On a May 1976 trip to Los Angeles, Johnny had a relaxed dinner with old chum Jimmy Fratianno, of the L.A. underworld. The California hood was clearly worried about Johnny, and given Rosselli’s recent testimony and attempts to sell his Mafia-CIA story to the studios, it was small wonder.
“Johnny, be careful, will you,” Fratianno implored. “This thing of ours is treacherous. You never know when you’re going to make the hit list. Don’t let Trafficante or [Jackie] Cerone set you up.”
“Will you stop worrying?” Rosselli nonchalantly responded. “I’m all right. Everything’s under control.”

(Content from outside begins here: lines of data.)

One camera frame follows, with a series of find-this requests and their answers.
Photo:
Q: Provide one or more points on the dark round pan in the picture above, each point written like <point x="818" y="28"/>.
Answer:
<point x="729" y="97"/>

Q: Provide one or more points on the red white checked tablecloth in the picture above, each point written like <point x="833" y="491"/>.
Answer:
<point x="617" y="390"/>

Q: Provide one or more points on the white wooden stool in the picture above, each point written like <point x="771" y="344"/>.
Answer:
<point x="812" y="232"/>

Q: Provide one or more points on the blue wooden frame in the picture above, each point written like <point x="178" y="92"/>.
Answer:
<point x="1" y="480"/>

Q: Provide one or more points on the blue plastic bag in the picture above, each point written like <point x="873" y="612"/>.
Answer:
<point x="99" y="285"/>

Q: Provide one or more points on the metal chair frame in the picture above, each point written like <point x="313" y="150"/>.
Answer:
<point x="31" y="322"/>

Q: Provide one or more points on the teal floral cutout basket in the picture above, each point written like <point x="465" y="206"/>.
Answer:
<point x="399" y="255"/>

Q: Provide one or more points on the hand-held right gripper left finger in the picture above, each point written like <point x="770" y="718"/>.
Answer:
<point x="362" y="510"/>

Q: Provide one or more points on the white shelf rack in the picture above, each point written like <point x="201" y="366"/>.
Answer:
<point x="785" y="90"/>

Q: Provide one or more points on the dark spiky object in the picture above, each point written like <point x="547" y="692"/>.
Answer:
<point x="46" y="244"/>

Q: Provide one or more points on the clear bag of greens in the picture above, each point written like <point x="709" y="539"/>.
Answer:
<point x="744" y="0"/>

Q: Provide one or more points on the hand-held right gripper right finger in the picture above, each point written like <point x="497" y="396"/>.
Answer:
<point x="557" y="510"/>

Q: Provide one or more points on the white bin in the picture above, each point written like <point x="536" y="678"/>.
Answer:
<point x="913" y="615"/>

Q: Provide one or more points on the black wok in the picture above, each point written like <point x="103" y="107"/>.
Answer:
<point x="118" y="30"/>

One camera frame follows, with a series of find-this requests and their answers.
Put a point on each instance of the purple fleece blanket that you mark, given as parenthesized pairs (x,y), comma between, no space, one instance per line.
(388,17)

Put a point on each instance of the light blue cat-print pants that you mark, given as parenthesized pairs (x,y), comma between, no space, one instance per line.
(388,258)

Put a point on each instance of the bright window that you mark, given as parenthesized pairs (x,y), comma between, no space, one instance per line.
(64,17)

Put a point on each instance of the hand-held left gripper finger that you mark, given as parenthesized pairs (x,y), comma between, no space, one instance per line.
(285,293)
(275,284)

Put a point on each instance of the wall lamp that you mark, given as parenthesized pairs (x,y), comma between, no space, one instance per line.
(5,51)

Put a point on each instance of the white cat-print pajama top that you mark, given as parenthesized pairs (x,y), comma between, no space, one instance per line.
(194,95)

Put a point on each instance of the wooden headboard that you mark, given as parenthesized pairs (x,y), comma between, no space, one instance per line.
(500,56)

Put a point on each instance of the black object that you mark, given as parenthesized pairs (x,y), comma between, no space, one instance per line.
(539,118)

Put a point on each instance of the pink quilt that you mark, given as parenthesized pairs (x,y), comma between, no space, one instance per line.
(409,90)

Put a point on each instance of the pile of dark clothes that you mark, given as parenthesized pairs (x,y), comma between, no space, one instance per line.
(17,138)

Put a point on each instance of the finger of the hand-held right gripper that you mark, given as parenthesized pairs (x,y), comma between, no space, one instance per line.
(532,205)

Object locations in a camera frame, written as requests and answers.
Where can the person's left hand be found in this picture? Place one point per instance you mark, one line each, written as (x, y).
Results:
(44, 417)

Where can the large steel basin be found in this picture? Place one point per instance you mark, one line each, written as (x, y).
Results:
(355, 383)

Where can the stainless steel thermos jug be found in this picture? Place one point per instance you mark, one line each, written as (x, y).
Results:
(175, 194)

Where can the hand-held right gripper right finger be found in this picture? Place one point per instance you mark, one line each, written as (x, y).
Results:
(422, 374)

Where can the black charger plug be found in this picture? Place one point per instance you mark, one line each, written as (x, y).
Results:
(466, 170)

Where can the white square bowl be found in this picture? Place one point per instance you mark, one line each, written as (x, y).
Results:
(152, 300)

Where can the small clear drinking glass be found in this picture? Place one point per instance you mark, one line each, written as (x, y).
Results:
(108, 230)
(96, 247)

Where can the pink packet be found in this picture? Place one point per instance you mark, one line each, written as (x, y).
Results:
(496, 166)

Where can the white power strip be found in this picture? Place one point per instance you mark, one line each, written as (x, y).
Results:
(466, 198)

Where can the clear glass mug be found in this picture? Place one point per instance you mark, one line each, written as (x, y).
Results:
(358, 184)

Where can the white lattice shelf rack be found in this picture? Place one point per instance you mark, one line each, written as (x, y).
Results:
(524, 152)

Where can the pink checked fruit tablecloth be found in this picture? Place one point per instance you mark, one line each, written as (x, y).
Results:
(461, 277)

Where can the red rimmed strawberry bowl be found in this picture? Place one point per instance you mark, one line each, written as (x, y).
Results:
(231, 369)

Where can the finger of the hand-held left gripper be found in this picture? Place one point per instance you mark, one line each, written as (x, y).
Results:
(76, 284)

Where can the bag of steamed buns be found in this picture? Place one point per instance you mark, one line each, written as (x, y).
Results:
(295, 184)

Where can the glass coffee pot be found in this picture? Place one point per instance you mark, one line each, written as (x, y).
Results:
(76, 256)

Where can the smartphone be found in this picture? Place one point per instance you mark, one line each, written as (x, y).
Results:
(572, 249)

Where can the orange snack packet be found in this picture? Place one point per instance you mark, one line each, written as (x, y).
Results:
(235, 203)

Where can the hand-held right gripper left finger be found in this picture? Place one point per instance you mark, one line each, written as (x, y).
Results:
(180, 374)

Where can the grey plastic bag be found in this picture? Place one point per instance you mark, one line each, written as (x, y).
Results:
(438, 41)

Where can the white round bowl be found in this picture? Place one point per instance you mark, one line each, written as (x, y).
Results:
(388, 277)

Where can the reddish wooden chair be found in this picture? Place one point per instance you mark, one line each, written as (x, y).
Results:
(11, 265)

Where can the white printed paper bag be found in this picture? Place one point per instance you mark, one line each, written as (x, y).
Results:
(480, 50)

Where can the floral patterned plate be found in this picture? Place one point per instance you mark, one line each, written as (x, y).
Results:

On July 28, during another visit to Plantation, Florida, Rosselli borrowed his sister’s car and drove off just after noon with his golf clubs. It was the last time he was seen alive. That night, the family began their frantic search, with Rosselli’s brother-in-law recalling that Johnny had once said, “If I’m ever missing, check the airports, because that’s where they usually leave the car.” It was an eerie prognostication: His car was found two days later at Miami International Airport, and seven days after that, on August 7, Johnny’s grisly remains were found. He had been strangled to death, then dismembered, stuffed into a rusted oil drum, and dumped at sea. Rosselli’s metal coffin washed ashore not far from the former Biscayne Bay home of Curly Humphreys.
Fred Black, a Washington influence peddler and close Rosselli friend, was among those certain that Santo Trafficante had ordered the hit. That it had taken place in Trafficante’s domain was telling. For years, the Florida boss was believed by many to have been playing a dangerous game, operating a numbers racket (bolita) out of Havana in partnership with Castro, while living among the Castro-hating exiles. The theory goes that Trafficante feared reprisal from Castro if his role in the CIA plots surfaced, or from the exiles if his game with Castro was revealed. Beyond the speculation, there was never a suspect officially named in the murder.
“I was saddened,” CG Harvey recently said, “like I would be with any friend.” Just two months earlier, on June 8, CG had lost her husband, Johnny Rosselli’s great CIA chum, Bill Harvey, due to heart failure.